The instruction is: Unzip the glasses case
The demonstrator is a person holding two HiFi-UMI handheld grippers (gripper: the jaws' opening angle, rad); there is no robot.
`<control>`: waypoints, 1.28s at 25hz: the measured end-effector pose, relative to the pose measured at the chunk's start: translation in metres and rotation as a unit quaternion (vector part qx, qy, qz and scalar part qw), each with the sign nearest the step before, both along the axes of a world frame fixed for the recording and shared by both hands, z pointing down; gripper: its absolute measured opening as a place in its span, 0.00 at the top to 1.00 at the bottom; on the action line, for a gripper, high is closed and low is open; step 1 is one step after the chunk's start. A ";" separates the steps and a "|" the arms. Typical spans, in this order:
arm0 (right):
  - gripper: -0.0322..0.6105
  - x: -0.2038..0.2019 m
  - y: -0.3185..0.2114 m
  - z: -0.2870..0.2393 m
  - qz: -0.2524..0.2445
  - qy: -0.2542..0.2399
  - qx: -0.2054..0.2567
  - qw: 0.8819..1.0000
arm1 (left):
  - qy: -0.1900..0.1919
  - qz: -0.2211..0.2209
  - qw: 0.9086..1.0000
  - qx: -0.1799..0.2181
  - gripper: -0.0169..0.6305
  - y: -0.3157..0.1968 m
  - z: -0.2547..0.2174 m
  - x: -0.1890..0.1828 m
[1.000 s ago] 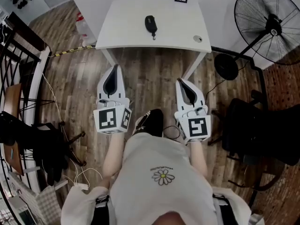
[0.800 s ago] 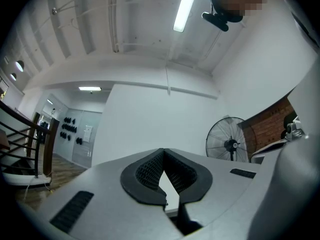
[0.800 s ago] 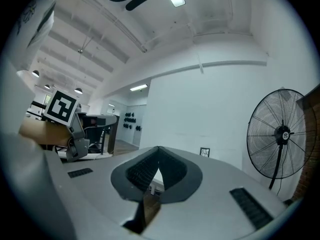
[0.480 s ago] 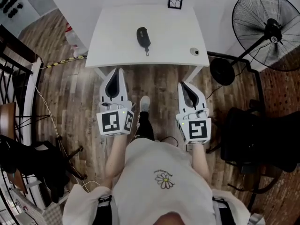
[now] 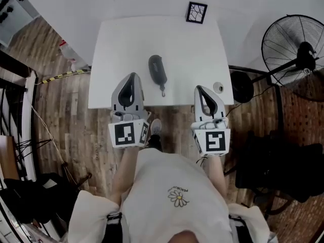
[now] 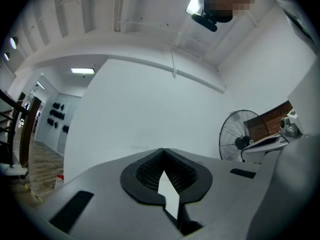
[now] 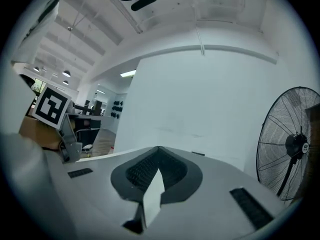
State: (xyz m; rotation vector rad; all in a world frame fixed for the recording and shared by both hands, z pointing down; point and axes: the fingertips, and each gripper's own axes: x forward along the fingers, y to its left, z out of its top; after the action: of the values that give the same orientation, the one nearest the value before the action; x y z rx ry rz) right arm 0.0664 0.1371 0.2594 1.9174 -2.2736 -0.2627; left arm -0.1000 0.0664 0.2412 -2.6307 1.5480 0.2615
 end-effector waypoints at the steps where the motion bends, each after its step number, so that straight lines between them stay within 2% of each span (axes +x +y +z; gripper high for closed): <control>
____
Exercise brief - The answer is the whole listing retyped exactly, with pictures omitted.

Your response -
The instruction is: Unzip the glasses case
The demonstrator is a person holding two HiFi-UMI handheld grippers (gripper: the jaws' opening angle, rad); there is no robot.
`<control>`: waypoints, 1.28s at 25hz: the measured end-effector pose, relative to the pose measured at the chunk's start: translation in metres and rotation as a unit quaternion (vector part qx, qy, qz and scalar part qw), each with the sign nearest the step before, both along the axes of a world frame fixed for the recording and shared by both hands, z pointing down; gripper: its absolute measured opening as a place in its span, 0.00 at the top to 1.00 at the bottom; on the action line, for a gripper, high is closed and low is open; step 1 is one step after the chunk's start. A ";" separates the steps and a "|" the arms. Typical spans, in this order:
arm0 (right):
  - gripper: -0.0322..0.6105
  - x: -0.2038..0.2019 m
  - y: -0.3185..0.2114 m
  - z: -0.2870..0.2393 m
  - qz: -0.2524..0.2445
  - qy: -0.2542..0.2399
  - qx: -0.2054..0.2567
  - qw: 0.8819..1.0000
arm1 (left):
  - qy: -0.1900..0.1919
  - qz: -0.2211..0.2209
  - qw: 0.9086..1.0000
  - qx: -0.1799..0.2181
  - gripper: -0.0169..0.6305
  - y: -0.3157..0.1968 m
  - z: -0.2547..0.2174 m
  - x: -0.1890..0.1828 m
[1.000 s ago] 
[0.800 s ago] 
[0.800 s ago] 
[0.480 s ago] 
[now] 
[now] 
[now] 
State: (xyz m; rotation vector rad; all in a world frame fixed for the recording and shared by both hands, z pointing down; point and axes: the fingertips, and each gripper's own axes: x forward along the fingers, y to its left, z out of its top; after the action: of the values that give the same orientation, the one nearest the value before the action; x y z rx ry rz) right arm 0.0664 0.1371 0.2594 1.9174 -2.2736 -0.2627; left arm -0.1000 0.0664 0.2412 -2.6307 1.5480 0.2615
 end-effector waypoints at the steps where the motion bends, each after its step number, so that straight lines between them stay within 2% of each span (axes +x +y +z; gripper high for closed): <control>

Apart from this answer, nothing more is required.